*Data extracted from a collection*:
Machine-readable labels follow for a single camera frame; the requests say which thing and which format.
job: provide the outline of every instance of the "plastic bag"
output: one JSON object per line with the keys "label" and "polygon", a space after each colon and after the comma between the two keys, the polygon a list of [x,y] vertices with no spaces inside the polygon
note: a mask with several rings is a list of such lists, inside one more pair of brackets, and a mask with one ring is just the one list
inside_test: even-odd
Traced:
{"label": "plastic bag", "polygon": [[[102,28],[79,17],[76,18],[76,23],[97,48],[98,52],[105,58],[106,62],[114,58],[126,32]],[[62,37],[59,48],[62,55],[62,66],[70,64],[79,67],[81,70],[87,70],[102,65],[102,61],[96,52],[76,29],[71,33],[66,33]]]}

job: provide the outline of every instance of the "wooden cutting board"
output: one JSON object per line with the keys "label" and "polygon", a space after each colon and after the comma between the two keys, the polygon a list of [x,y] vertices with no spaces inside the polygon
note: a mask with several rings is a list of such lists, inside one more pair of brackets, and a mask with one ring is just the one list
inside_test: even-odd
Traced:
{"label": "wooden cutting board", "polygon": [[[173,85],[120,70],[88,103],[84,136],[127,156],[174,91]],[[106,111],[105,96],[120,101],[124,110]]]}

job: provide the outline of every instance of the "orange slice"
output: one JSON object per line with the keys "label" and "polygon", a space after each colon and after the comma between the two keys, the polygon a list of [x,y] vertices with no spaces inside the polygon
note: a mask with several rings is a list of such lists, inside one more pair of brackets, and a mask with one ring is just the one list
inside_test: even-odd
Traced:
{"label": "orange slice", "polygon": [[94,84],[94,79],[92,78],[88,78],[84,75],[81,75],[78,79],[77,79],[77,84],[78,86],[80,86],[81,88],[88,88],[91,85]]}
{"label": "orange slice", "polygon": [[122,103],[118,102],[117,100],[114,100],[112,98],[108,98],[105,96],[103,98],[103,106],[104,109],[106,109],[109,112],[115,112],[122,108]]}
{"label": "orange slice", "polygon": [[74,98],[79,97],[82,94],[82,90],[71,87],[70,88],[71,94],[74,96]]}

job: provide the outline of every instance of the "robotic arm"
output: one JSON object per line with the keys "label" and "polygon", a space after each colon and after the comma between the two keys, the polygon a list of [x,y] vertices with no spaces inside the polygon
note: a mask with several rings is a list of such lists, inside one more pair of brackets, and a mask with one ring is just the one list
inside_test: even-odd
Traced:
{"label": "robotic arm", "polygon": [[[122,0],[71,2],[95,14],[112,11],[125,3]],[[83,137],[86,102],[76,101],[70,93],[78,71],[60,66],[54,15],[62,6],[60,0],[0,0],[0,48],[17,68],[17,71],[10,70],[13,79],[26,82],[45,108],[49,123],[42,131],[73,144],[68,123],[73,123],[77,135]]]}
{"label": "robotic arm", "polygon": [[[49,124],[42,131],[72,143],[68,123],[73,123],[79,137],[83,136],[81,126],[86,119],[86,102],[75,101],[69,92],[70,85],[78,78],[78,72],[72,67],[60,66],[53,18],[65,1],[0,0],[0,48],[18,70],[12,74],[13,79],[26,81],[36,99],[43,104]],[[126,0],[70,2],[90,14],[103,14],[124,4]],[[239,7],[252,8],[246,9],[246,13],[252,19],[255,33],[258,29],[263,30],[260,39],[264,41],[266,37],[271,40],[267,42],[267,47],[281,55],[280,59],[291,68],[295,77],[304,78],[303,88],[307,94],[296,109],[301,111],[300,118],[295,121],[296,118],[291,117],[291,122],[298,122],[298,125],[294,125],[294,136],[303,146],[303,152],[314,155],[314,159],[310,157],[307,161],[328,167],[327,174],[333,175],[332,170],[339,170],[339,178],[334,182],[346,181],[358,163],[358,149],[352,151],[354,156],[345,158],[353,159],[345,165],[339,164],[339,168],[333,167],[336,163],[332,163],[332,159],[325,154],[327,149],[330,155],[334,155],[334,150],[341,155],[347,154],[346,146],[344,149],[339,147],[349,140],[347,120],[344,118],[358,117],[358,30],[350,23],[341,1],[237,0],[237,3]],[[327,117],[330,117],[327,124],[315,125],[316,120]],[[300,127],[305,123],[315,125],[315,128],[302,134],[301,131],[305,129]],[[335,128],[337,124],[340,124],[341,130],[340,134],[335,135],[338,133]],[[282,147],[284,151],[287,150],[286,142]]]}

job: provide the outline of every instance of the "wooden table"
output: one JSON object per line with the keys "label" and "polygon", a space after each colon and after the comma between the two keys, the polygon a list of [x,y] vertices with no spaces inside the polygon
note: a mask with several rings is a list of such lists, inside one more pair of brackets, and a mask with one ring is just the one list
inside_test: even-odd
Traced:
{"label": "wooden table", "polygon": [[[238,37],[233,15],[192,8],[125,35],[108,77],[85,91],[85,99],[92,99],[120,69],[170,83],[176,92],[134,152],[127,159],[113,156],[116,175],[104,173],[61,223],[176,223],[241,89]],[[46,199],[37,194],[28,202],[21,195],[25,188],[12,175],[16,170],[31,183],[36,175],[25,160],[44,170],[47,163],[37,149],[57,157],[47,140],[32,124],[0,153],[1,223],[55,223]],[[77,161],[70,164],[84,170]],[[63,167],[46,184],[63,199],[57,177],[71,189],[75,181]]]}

*Action item*: Look through the data above. Find each line with the string "instance" and copy it.

*Exercise output*:
job: provide the outline of every instance of the "plastic bag"
job: provide the outline of every instance of the "wooden cutting board"
job: provide the outline of every instance of the "orange slice"
job: provide the outline of every instance of the "robotic arm"
job: provide the outline of every instance of the "wooden table"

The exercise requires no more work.